Arthur Christmas (2011) dir. Sarah Smith
Source: The Athena Cinema
Maybe Christmas should be celebrated with a lighter, funnier, more animated note. We wouldn’t argue with you about that. But do we still want to watch Frozen and risk hearing ‘Let it Go’ for the billionth time? While Carol and Tangerine are for more personal viewing, Arthur Christmas (2011) is a family watch. It is Christmas night and Arthur Claus (voiced by James McAvoy) realizes that his father’s high-tech ship (it is the 21st century, after all) failed to deliver one girl’s Christmas present. Arthur is a clumsy, uncapable person who attempts to rescue this girl’s night alongside a team of characters who are as ’problematic’ as him: his grandfather, a young Christmas Elf, and eight untrained reindeers. Undoubtedly, there are struggles along the way that hinder Arthur’s earnest progress. These struggles illuminate the hidden ego in family members that come in the way of human relationships. It’s easy to predict the outcome of the movie but watching Arthur grow throughout the course of it has been a humbling watch for me. This is for Christmas family nights and ice-cream – and for the love of God, stop singing ‘Let it Go’.

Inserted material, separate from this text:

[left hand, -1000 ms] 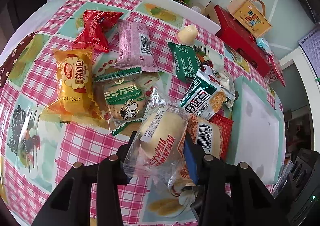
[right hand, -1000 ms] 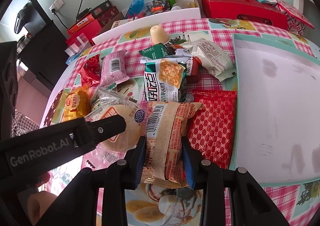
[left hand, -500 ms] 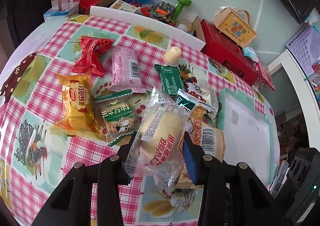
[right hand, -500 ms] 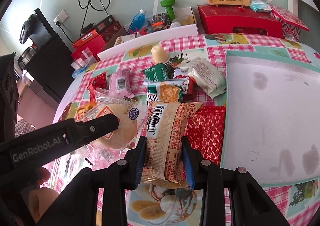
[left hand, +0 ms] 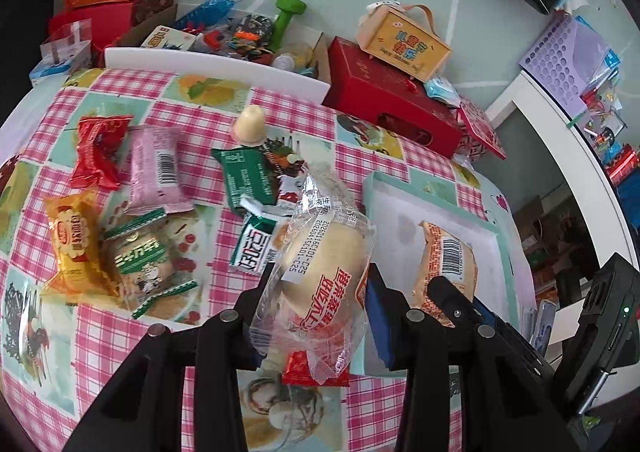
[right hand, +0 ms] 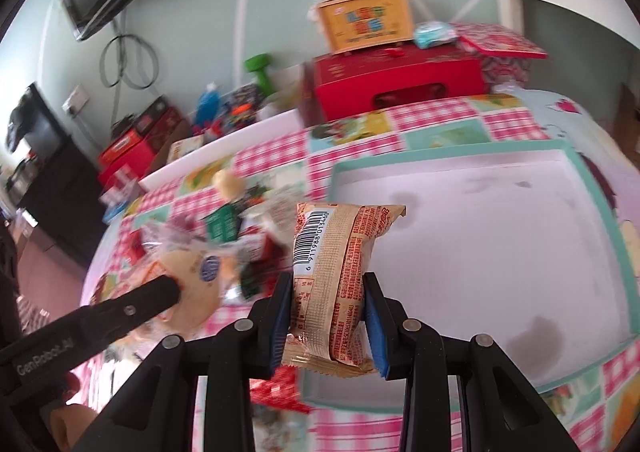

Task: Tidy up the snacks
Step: 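Carry the bun in left tool and bread packet in right tool over the tray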

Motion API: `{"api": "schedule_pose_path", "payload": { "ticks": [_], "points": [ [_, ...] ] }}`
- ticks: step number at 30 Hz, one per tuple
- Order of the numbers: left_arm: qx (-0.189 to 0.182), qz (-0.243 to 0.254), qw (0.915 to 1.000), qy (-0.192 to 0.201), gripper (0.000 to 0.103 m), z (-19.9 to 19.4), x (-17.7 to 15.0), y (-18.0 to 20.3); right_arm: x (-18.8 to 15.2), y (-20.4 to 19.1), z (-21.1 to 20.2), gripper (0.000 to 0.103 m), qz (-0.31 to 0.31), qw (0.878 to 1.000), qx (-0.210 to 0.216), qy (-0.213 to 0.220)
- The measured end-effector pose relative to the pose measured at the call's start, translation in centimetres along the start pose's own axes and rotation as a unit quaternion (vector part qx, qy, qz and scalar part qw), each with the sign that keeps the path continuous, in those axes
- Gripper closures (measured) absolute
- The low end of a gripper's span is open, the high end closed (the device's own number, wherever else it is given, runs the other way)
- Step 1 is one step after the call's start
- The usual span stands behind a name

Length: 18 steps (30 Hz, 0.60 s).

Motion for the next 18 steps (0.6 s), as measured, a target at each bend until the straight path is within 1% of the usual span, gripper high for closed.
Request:
{"api": "schedule_pose_path", "payload": {
  "ticks": [3,6,8,13,18],
  "points": [
    [-0.014,0.021,0.9997,-0.006,0.06,0.9,0.9,2.1,0.7,2.5,-0.4,0.067,0.023,1.0,-0.015,0.01],
    [-0.005,0.044,0.9989,-0.016,0.06,2.5,1.6,4.3,1.1,4.6,-0.4,0.067,0.036,0.999,-0.039,0.013],
    [-0.007,0.056,0.9981,-0.024,0.06,3.5,1.8,5.5,1.2,5.8,-0.3,0.067,0.046,0.997,-0.053,0.01],
    [-0.001,0.075,0.9962,-0.045,0.06,6.4,2.5,7.7,1.6,8.2,0.0,0.067,0.073,0.995,-0.067,0.009],
    [-0.002,0.085,0.9951,-0.051,0.06,8.8,3.2,9.3,1.8,10.0,0.0,0.067,0.089,0.992,-0.083,0.008]
  ]
}}
Point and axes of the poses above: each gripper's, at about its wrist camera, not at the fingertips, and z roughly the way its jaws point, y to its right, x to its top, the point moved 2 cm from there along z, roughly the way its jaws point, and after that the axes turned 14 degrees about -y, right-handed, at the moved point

Rare Exports: A Christmas Tale (2010) dir. Jalmari Helander
Must all Christmas movies be about family and love? Helander directs to differ. Rare Exports is a rare award-winning horror movie in which the premise of the movie is set in Finland during Christmas Eve. In this movie, everything you believe about Santa Claus is fake, reindeers are death and oh, the elves are trying to kill you. It’s funny, it’s gruesome, and it’s an actual nightmare before Christmas. Watch it if assignments aren’t a nightmare enough.
Bonus: In Bruges (2008)
Source: One Perfect Shot
It would be a tremendous miss to not include McDonagh’s In Bruges (2008) in this list. A black crime comedy feature, In Bruges follows the story of Roy (Colin Farrell) a hitman who screws up and goes away to hide under his boss’s instruction. Ken (Brendan Gleeson) accompanies him and they find themselves in, well, Bruges, a city in Belgium. Ray hates Bruges but Ken loves it. Amid the pre-Christmas celebration, they encounter people and even love but their peace is shattered once they discover that their boss has sent hitmen to finish them off. McDonagh recreates a Tarantino vibe in In Bruges and alongside his theatre training, comes tight dialogue that creates compelling characters and narrative. Roger Ebert gave it a 4/5 so I don’t know why you’re not watching this any sooner!